MAHULU — Pemerintah Kabupaten Mahakam Ulu (Mahulu), Kalimantan Timur, mendorong pengembangan industri kerajinan berbasis budaya lokal agar tidak hanya menjadi warisan budaya, tetapi juga sumber penghasilan bagi masyarakat.

Komitmen tersebut mengemuka dalam pelantikan Pengurus Dewan Kerajinan Nasional Daerah (Dekranasda) Mahulu periode 2026–2030 yang dipimpin Ketua Dekranasda Mahulu Mega Petra Marten, di Ballroom Kantor Bupati Mahulu lantai 3, Senin (29/6/2026).

Pelantikan disaksikan Bupati Mahulu Angela Idang Belawan dan Sekretaris Daerah Mahulu Dr. Stephanus Madang.

Dalam sambutannya, ia mengatakan Dekranasda memiliki posisi strategis sebagai penghubung antara kekayaan budaya lokal dengan pengembangan ekonomi kreatif.

Karena itu, kepengurusan baru diharapkan mampu mendorong kerajinan Mahulu menjadi produk yang memiliki nilai tambah dan daya saing.

“Atas nama Pemerintah Kabupaten Mahakam Ulu, saya mengucapkan selamat kepada seluruh Pengurus Dekranasda yang telah dilantik. Semoga amanah ini dapat dijalankan dengan penuh tanggung jawab serta menjadi semangat baru dalam mengembangkan kerajinan daerah yang berdaya saing,” katanya.

Menurut dia, Mahulu memiliki beragam potensi kerajinan khas, mulai dari anyaman rotan, manik-manik, ukiran kayu, tenun, hingga berbagai produk berbasis kearifan lokal.

Kerajinan tersebut tidak hanya memiliki nilai ekonomi, tetapi juga merepresentasikan identitas dan kekayaan budaya masyarakat Mahulu.

“Kerajinan bukan sekadar produk ekonomi, tetapi juga identitas budaya yang harus kita lestarikan. Potensi ini harus terus dikembangkan agar mampu memberikan nilai tambah bagi masyarakat dan memperkuat daya saing daerah,” ucapnya.
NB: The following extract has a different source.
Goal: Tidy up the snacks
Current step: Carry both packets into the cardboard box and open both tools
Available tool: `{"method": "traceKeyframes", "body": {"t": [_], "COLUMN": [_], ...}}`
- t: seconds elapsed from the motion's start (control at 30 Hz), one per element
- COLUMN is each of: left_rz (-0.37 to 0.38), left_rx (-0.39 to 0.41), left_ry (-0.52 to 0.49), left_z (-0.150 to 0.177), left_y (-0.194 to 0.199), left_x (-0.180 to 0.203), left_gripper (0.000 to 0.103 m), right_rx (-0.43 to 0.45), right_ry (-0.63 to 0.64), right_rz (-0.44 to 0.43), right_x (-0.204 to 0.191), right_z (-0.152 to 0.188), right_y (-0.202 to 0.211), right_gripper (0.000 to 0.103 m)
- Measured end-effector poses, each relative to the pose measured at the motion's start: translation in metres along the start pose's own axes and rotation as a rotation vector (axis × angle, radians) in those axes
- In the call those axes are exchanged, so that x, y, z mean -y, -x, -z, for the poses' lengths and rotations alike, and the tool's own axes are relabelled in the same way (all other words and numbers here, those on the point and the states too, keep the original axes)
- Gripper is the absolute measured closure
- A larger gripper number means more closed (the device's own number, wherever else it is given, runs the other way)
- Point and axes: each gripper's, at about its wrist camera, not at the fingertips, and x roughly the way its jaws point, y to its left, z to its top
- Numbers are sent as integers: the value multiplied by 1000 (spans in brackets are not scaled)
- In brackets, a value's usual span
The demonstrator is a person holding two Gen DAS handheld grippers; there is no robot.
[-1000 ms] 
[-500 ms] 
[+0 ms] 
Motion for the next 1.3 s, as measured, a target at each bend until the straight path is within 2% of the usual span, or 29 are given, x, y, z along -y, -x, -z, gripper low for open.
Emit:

Untuk meningkatkan daya saing, Dekranasda didorong melakukan pembinaan secara berkelanjutan kepada para perajin.

Pembinaan mencakup peningkatan kualitas produk, inovasi desain, penguatan manajemen usaha, hingga perbaikan kemasan.

Selain kualitas produk, akses pasar menjadi tantangan yang perlu dijawab.

Ia meminta Dekranasda memanfaatkan berbagai pameran, promosi digital, serta platform perdagangan elektronik untuk memperkenalkan produk kerajinan Mahulu ke pasar yang lebih luas.

“Kita harus mampu memanfaatkan perkembangan teknologi digital sebagai peluang untuk memperluas pasar. Produk-produk kerajinan Mahakam Ulu memiliki kualitas yang tidak kalah dengan daerah lain dan harus semakin dikenal masyarakat luas,” tuturnya.

Ia juga menekankan pentingnya perlindungan kekayaan intelektual terhadap motif, corak, maupun teknik pembuatan kerajinan tradisional.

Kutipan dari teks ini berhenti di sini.